ACTIVITY
Read the listing below and copy out every line that holds "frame".
+++ RAW DATA
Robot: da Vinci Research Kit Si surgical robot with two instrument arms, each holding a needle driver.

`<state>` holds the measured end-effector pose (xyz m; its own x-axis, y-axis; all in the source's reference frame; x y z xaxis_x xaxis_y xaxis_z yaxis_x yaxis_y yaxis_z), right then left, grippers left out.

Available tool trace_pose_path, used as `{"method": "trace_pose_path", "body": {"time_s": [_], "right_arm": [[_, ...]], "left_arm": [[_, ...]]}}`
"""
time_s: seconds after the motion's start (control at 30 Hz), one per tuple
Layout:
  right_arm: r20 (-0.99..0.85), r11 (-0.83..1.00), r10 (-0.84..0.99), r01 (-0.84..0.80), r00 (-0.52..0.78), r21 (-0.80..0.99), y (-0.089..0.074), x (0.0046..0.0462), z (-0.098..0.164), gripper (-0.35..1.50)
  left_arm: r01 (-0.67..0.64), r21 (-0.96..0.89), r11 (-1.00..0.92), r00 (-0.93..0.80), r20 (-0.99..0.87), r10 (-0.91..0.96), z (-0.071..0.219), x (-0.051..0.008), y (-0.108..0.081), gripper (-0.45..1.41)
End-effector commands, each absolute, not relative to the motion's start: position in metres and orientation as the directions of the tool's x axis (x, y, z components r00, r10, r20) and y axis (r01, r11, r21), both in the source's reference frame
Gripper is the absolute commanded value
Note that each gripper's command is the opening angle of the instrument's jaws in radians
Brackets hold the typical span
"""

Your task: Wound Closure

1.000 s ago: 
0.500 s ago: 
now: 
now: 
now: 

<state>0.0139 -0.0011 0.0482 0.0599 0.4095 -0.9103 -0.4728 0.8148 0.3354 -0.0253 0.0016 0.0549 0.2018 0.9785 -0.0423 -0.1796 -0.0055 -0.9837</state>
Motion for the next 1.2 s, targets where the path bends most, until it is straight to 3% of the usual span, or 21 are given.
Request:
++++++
TASK SOLUTION
`<state>` holds the measured end-effector pose (xyz m; its own x-axis, y-axis; all in the source's reference frame; x y z xaxis_x xaxis_y xaxis_z yaxis_x yaxis_y yaxis_z), right then left, grippers left out.
End-effector commands, each absolute, not relative to the motion's start: position in metres and orientation as the directions of the tool's x axis (x, y, z components r00, r10, r20) and y axis (r01, r11, r21), both in the source's reference frame

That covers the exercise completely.